### TASK REQUIREMENTS
Review the material line by line. Identify and copy every line that contains the string "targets".

### GIVEN ENTRIES
------------------------------
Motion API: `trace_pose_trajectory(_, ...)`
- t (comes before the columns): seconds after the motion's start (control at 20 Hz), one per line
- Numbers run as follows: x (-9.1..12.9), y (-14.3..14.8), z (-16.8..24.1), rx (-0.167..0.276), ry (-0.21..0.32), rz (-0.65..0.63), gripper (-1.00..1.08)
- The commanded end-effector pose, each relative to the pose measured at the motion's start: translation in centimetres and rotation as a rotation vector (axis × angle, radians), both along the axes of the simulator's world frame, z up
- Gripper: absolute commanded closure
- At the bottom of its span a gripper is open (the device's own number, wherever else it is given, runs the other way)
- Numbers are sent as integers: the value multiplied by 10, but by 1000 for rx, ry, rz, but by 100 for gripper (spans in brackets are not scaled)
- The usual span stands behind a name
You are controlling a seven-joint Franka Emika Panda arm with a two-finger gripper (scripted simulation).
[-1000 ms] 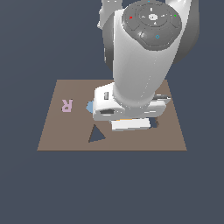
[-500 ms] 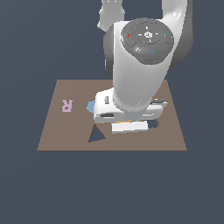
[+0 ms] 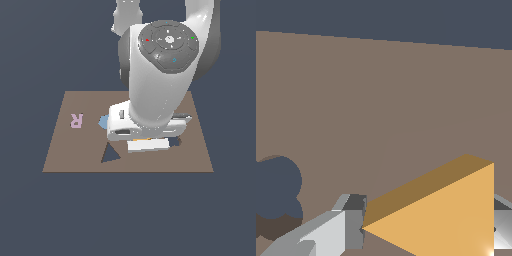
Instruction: Insert a designated object into the corresponding slot on a board.
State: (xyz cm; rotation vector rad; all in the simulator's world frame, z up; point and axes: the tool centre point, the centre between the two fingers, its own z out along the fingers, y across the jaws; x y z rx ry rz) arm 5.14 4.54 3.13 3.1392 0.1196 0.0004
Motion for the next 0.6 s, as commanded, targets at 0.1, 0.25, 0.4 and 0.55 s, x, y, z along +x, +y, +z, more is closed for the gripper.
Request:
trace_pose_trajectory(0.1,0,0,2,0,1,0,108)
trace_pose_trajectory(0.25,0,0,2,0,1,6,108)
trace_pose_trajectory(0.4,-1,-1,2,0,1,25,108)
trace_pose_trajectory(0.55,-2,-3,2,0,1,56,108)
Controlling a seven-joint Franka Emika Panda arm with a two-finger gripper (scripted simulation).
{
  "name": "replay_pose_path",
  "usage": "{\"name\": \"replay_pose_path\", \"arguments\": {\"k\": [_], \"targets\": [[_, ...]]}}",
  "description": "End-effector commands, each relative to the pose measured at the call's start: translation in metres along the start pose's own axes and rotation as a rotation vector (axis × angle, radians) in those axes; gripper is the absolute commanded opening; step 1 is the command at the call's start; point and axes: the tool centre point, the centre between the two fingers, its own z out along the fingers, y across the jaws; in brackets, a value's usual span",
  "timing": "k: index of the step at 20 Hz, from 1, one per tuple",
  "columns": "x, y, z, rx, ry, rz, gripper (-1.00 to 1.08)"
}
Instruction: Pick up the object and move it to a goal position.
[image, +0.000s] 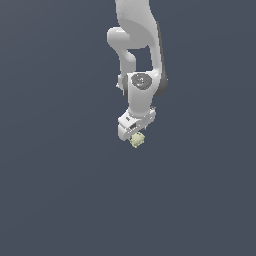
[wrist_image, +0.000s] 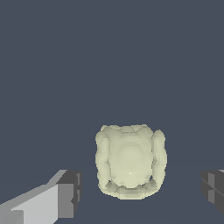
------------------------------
### RESPONSE AREA
Motion for the next 0.6 s, as commanded, targets at 0.1, 0.25, 0.4 and 0.55 s, x, y, z along +x, +y, +z, more is closed for the gripper.
  "usage": "{\"name\": \"replay_pose_path\", \"arguments\": {\"k\": [_], \"targets\": [[_, ...]]}}",

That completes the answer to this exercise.